I now sell this sap for 04's for 550.00 + shipping!! :cheers


----------



## cuspid (Dec 8, 2004)

Excellent price.


----------



## GTODEALER (Jan 7, 2005)

Thanks, I thought so as well. :cheers


----------



## rworkman98 (Feb 10, 2005)

GTODEALER said:


> I now sell this sap for 04's for 550.00 + shipping!! :cheers


What's your price for the '05 SAP grills? Also, how difficult is it to install these grills?


----------



## GTODEALER (Jan 7, 2005)

It takes a little work, but, it can be done by a novice. We sell the grilles for 219.99 + shipping. You shouldn't be able to find it anywhere else cheaper! :cheers


----------



## GTPprix (Mar 29, 2005)

$490+6% sales tax.


----------



## GTODEALER (Jan 7, 2005)

If you want to go that low, then pm me! GTPprix are you a supporting dealer on THIS forum? If not please go back to your "busier" ls1gto forum..thanks. :cheers


----------



## GumbyGoat (Sep 24, 2004)

Do you know if you can get just the rocker panels/side skirts and the grill inserts? if so, price? Thanks in advance. :cheers


----------



## GTODEALER (Jan 7, 2005)

So far I don't believe they offer the pieces individually, I know they released pn's for the individual pieces but no availability last time I checked.


----------



## GumbyGoat (Sep 24, 2004)

GTODEALER said:


> So far I don't believe they offer the pieces individually, I know they released pn's for the individual pieces but no availability last time I checked.


Thanks!!!


----------



## GTODEALER (Jan 7, 2005)

I'll call my rep 2morrow and ask him if there available yet.. when I find out for sure I'll shoot you a pm! :cheers


----------



## GTPprix (Mar 29, 2005)

> If you want to go that low, then pm me! GTPprix are you a supporting dealer on THIS forum? If not please go back to your "busier" ls1gto forum..thanks.

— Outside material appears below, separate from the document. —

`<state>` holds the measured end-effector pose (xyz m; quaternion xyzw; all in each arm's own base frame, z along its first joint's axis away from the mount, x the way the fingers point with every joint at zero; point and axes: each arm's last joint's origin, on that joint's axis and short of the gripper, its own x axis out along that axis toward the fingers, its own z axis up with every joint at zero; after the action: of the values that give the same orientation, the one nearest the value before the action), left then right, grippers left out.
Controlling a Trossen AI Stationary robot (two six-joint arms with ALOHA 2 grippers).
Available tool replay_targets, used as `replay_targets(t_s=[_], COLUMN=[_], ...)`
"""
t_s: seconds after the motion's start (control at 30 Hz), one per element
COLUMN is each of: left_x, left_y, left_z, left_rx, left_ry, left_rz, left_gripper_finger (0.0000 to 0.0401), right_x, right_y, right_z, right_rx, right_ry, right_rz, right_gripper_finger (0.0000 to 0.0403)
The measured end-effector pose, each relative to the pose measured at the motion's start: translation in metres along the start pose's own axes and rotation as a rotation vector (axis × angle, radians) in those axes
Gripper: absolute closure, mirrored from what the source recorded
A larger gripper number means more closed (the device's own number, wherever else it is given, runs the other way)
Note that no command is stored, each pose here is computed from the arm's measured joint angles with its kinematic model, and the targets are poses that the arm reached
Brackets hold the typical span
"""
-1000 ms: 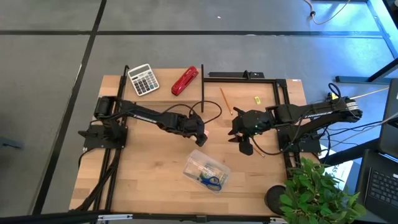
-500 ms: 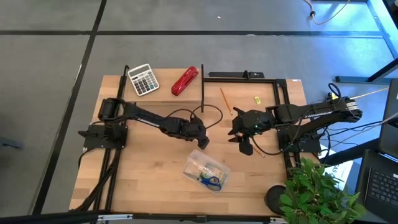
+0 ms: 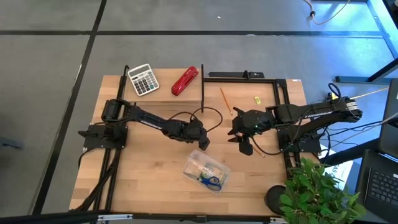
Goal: Pack school essentials
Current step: Put the pink sticky note into the transparent supply box
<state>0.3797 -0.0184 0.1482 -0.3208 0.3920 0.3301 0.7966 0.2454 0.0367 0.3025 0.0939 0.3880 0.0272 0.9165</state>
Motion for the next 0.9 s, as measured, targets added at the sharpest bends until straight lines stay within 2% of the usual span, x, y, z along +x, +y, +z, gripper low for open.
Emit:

Uh no I'm not a dealer? Nor do I work for one lol Is this thread title not "how much did ya pay?" Thats what I paid! lol


----------



## Guest (Mar 30, 2005)

GTPprix said:


> Uh no I'm not a dealer? Nor do I work for one lol Is this thread title not "how much did ya pay?" Thats what I paid! lol


Where you gbet it from? Please, post a link. I'm in for one right away.


----------



## GTPprix (Mar 29, 2005)

I got it from an ADI, but they dont export sorry Adearmas.


----------



## Guest (Mar 30, 2005)

GTPprix said:


> I got it from an ADI, but they dont export sorry Adearmas.


What is ADI. Do you have a link.


----------



## GTPprix (Mar 29, 2005)

ADI is an authorized dealership installer, sorry dont have a link as they deal with dealerships only, not the general public.


----------



## Guest (Mar 30, 2005)

GTPprix said:


> ADI is an authorized dealership installer, sorry dont have a link as they deal with dealerships only, not the general public.

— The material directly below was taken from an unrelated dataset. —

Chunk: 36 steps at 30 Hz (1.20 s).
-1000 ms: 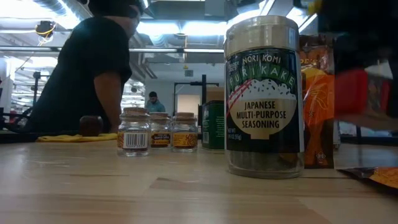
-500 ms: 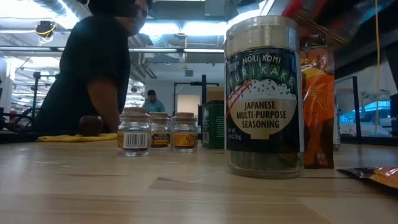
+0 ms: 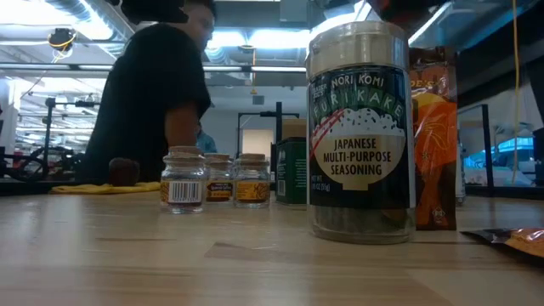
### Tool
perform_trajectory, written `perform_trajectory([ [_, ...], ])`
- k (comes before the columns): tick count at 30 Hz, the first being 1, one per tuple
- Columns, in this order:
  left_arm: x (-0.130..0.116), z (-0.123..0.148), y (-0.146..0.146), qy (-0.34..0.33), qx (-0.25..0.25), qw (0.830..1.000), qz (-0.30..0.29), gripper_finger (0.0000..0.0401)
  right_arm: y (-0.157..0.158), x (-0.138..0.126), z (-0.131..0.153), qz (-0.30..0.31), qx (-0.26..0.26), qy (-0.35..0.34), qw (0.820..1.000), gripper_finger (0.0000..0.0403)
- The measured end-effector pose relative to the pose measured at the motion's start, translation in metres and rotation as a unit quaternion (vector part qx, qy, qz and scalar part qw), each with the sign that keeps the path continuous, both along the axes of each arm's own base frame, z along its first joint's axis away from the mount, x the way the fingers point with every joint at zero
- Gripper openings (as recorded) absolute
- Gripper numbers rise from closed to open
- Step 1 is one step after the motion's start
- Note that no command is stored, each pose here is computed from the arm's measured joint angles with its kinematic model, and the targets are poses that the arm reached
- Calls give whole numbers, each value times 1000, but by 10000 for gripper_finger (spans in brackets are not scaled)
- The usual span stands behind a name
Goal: Shelf spices
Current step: Put the red seasoning can on the shelf and align it with the other red seasoning can
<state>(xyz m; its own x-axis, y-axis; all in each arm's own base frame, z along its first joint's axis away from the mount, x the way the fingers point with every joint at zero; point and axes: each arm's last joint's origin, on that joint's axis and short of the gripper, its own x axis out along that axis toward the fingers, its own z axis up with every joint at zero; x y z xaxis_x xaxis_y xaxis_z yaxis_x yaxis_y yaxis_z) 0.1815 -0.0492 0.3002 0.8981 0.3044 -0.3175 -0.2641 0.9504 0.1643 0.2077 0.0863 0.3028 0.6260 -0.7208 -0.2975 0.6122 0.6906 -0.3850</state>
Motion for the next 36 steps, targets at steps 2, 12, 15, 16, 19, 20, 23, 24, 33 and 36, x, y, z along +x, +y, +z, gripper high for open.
perform_trajectory([
  [2,0,0,0,1,3,1000,-1,249,-10,-3,-8,-37,3,-32,999,295],
  [12,1,3,0,-11,15,1000,-7,249,-56,-12,-64,-199,21,-183,962,295],
  [15,1,3,0,-9,18,1000,-8,249,-67,-9,-76,-227,26,-198,953,295],
  [16,1,3,0,-9,18,1000,-8,249,-71,-8,-79,-234,29,-200,951,295],
  [19,1,3,0,-9,17,1000,-8,249,-85,-2,-83,-243,52,-192,949,295],
  [20,1,3,0,-9,17,1000,-8,249,-89,0,-84,-241,59,-182,952,295],
  [23,1,3,0,-9,18,1000,-8,249,-104,8,-82,-219,84,-172,957,295],
  [24,1,3,0,-9,17,1000,-8,249,-108,11,-80,-211,84,-178,957,295],
  [33,1,2,0,-5,15,1000,-7,249,-133,8,-88,-213,53,-235,947,295],
  [36,1,2,0,-5,15,1000,-6,249,-138,-3,-109,-210,50,-258,941,295],
])
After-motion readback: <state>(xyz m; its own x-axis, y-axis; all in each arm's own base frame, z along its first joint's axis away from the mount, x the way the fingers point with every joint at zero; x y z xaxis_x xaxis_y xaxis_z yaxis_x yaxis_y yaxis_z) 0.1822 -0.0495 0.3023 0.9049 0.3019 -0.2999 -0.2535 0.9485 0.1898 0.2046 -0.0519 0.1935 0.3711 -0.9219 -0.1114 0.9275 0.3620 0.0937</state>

Mean like they sell to dealers only? $550 would be a good deal then. What you think?


----------



## ouijaguy (Mar 16, 2005)

GET THIS! A Pontiac dealership here in the Bay Area (San Fransico bay area) was selling an 05, M6, Black/Black with the apperance package + a set of rims for...get this...51,000 [email protected]$*%G dollars!!!!!!!!!!!!! No wonder why i never see the GTO's around here. Oh and i agree that the 05 should be left alone. The dealership where i purchased mine, they wanted almost 5,000 dollars for the upgraded looks (thats installed and on a showroom GTO).


----------



## GTPprix (Mar 29, 2005)

gar033 said:


> Mean like they sell to dealers only? $550 would be a good deal then. What you think?


Almost exclusively yes, I got lucky that a friend of mine is the general manager of an ADI and let me setup a cash account with them.

$550 would be a hell of a deal!! I'd jump on it otherwise, I just didnt want to ship this stuff.


----------



## Guest (Mar 30, 2005)

You are a really lucky guy!


----------



## HRJ (Mar 29, 2005)

GTPprix said:


> Almost exclusively yes, I got lucky that a friend of mine is the general manager of an ADI and let me setup a cash account with them.


Show off.....


----------



## rworkman98 (Feb 10, 2005)

GTODEALER said:


> It takes a little work, but, it can be done by a novice. We sell the grilles for 219.99 + shipping. You shouldn't be able to find it anywhere else cheaper! :cheers


Thanks. I'm not sure yet if I want to put on those grills or not. If I decide to do it, I'll give you a call.


----------



## GTODEALER (Jan 7, 2005)

Thanks! :cheers


----------



## KERLS04 (Mar 20, 2005)

The Sweetest Packages Out There Right Now Are By Arrowhead Performance And They Are Reasonable. Check Them Out


----------



## GTODEALER (Jan 7, 2005)

Shipping on those kits are a straight 150.00 ANYWHERE in the USA!! :cheers


----------